Question about device stacks

Why do you need multiple drivers to handle io requests? Why do you need filter drivers? Can’t one driver handle the entire IRP?

It’s basic good software design. It allows you to reuse driver functionality in multiple places without having to repeat the code. Several small drivers are much easier to maintain than one monolithic driver. In addition, filter drivers allow us to add value for work around a hardware problem, while still using a standard driver.

Why do you need multiple drivers to handle io requests? Why do you need filter drivers? Can’t one driver handle the entire IRP?

This is a philosophical question with no easy answers to it…
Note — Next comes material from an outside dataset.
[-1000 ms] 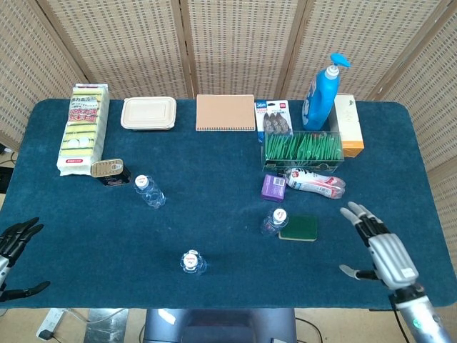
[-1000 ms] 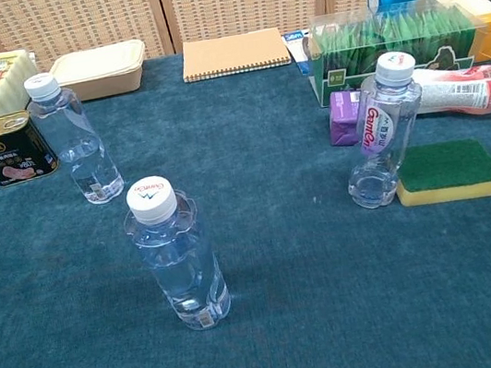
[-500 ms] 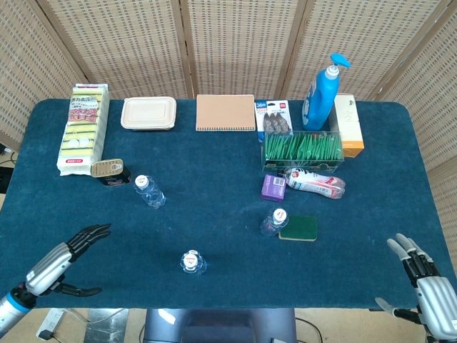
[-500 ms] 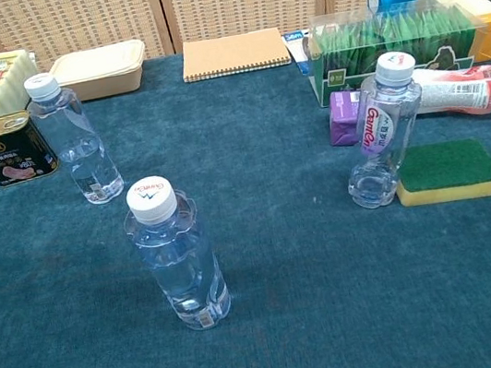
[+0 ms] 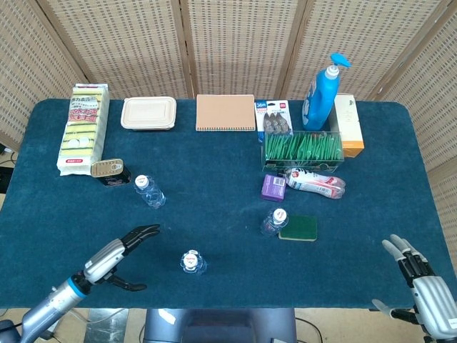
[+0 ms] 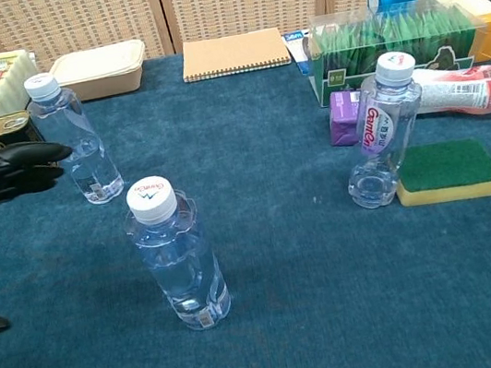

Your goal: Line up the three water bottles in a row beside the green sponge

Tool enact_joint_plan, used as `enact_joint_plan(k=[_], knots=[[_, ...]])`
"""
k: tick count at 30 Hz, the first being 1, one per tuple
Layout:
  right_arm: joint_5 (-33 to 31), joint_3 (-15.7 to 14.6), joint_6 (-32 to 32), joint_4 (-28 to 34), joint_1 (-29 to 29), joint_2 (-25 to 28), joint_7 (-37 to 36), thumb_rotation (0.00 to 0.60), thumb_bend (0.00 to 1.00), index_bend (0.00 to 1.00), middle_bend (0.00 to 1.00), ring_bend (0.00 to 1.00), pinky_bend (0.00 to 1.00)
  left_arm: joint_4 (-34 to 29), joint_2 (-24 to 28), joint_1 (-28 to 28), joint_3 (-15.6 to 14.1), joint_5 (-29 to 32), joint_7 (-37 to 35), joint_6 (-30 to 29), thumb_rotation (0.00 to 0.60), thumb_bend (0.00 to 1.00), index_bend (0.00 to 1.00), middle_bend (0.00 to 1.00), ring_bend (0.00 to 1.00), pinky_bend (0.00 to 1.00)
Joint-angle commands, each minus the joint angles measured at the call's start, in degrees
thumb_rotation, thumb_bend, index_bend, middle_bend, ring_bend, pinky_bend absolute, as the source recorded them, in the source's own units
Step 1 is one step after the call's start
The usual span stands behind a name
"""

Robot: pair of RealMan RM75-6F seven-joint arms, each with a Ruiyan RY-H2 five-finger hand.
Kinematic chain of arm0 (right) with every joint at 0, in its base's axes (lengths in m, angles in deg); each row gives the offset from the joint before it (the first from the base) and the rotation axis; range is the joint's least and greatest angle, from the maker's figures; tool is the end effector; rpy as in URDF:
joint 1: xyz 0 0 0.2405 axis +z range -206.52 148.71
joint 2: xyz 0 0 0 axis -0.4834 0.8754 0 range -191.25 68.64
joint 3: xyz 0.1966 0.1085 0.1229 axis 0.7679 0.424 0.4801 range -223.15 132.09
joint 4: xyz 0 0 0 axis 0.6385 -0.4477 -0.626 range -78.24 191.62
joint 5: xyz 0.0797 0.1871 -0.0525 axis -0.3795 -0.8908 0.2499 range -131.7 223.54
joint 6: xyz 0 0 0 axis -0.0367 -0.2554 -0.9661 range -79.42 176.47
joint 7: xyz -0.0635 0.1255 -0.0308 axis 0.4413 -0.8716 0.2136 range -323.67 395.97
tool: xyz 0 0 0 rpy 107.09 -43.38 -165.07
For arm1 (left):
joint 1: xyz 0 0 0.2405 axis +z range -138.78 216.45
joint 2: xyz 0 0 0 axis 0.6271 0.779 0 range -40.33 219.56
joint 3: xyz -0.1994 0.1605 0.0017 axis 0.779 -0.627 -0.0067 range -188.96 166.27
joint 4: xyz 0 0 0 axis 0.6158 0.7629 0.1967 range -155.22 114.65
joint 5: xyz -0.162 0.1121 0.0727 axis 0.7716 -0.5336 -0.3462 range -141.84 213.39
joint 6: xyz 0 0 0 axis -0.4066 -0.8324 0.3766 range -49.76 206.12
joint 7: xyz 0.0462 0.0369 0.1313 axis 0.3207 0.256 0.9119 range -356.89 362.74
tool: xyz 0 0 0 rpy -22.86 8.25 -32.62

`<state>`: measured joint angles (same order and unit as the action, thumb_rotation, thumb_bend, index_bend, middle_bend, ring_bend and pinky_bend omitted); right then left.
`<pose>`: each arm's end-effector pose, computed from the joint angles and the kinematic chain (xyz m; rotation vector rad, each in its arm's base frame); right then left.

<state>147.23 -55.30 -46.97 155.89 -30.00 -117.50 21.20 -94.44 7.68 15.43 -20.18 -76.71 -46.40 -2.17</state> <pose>-0.2826 -0.1010 0.1752 1.4510 -1.1366 1.1231 -0.2395 0.2047 0.0232 -1.9431 -1.5963 -1.5392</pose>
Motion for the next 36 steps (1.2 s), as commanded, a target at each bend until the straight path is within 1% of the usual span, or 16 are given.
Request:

If you happen to be a simpleton with no system-level experience you may easily get enough with the answer that Mr.Roberts
gave to you - after all, it all looks so perfectly reasonable, at least on the surface, don’t you think. However, if you happen to be
an intelligent being with critical thinking capabilities who comes from the UNIX/Linux background you are immediately
going to ask "if device stacks are as beneficial as you claim them to be, how come that no other major OSes in existence has a concept of them??? " Surely their drivers can call one another and form the logical stacks, but none of them has a concept of a stack with well-defined global rules that are compulsory to any driver in existence. Furthermore, you are going to point out that driver development and maintainance under these OSes is, in actuality, SIGNIFICANTLY easier, compared to Windows.

If you go even further than that you may point out that the very concept of a stack with well-defined rules that are compulsory to any stack in existence very obviously lumps policies and mechanisms together, which is generally a bad idea.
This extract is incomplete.